The PRT, while not an official branch of the military, is treated in a very similar manner. In a world where new capes can pop up at anytime, anywhere, and where cape battles are a daily battle, protection and cleanup from cape-related instances have become an important part of national defense. After all, when a stranger or master could just waltz in and subvert your whole national infrastructure, an instrument made to respond specifically to these parahuman threats shows itself to be quite useful.

In recent years, especially, it has been drawing more manpower than most of the other armed forces combined; it turns out in a world where one disgruntled soldier can trigger and melt straight through the side of a carrier with laser eyes, fixed set-piece battles and clean conflicts are a thing of the past.
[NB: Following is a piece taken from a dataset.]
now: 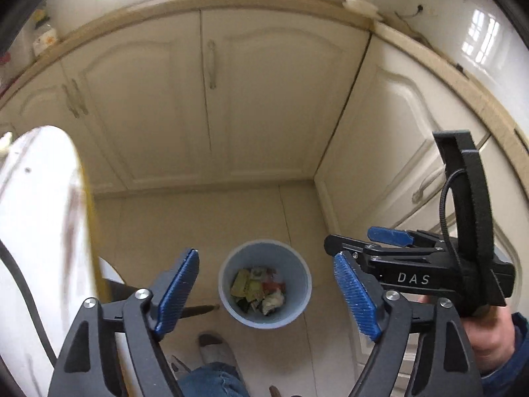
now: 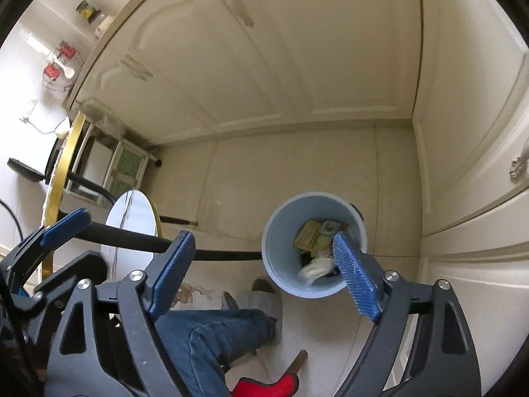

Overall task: Collect trash
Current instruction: 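Return both tools to the table, then grasp the white bread bun with the right gripper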

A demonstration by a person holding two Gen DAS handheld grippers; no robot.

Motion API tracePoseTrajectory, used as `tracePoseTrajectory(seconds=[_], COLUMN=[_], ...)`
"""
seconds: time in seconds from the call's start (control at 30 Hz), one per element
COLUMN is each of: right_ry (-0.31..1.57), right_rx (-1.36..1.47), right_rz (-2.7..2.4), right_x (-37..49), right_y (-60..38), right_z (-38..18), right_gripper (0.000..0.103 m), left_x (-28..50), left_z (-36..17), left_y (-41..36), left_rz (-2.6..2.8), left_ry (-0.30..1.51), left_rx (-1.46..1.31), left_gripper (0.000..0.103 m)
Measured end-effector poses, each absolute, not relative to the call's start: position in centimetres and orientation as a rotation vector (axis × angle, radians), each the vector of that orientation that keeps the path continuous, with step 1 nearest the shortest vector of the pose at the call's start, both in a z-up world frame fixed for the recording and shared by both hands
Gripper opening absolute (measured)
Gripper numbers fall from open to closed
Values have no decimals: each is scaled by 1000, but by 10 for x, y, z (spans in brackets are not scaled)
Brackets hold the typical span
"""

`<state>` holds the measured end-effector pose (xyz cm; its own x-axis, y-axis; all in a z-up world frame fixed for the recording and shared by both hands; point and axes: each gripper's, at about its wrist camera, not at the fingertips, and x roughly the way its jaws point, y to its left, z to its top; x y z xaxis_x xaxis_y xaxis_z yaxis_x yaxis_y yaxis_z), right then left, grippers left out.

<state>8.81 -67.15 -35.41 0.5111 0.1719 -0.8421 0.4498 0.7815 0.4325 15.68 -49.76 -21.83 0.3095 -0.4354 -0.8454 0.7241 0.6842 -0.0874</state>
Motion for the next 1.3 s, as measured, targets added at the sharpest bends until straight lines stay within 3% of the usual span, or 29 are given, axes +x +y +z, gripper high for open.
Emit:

So too had foreign conflict become unprofitable. The resources gained were worth much less than the casualties caused by even one parahuman being created in an airstrike, or open conflict. That’s not to mention that at any time an Endbringer could show up and lay waste to an entire country. No, those resources were much better spent elsewhere. Traditional warfare has gone the way of the dodo. And nuclear threats were pretty much nonexistent as Scion had dealt with that pretty early on—back when he was still going around saving kittens from trees. The new age of the parahuman has greatly reduced the number of grunts trained and fielded, and with a decrease in need, came a decrease in funding, and a decrease in benefits.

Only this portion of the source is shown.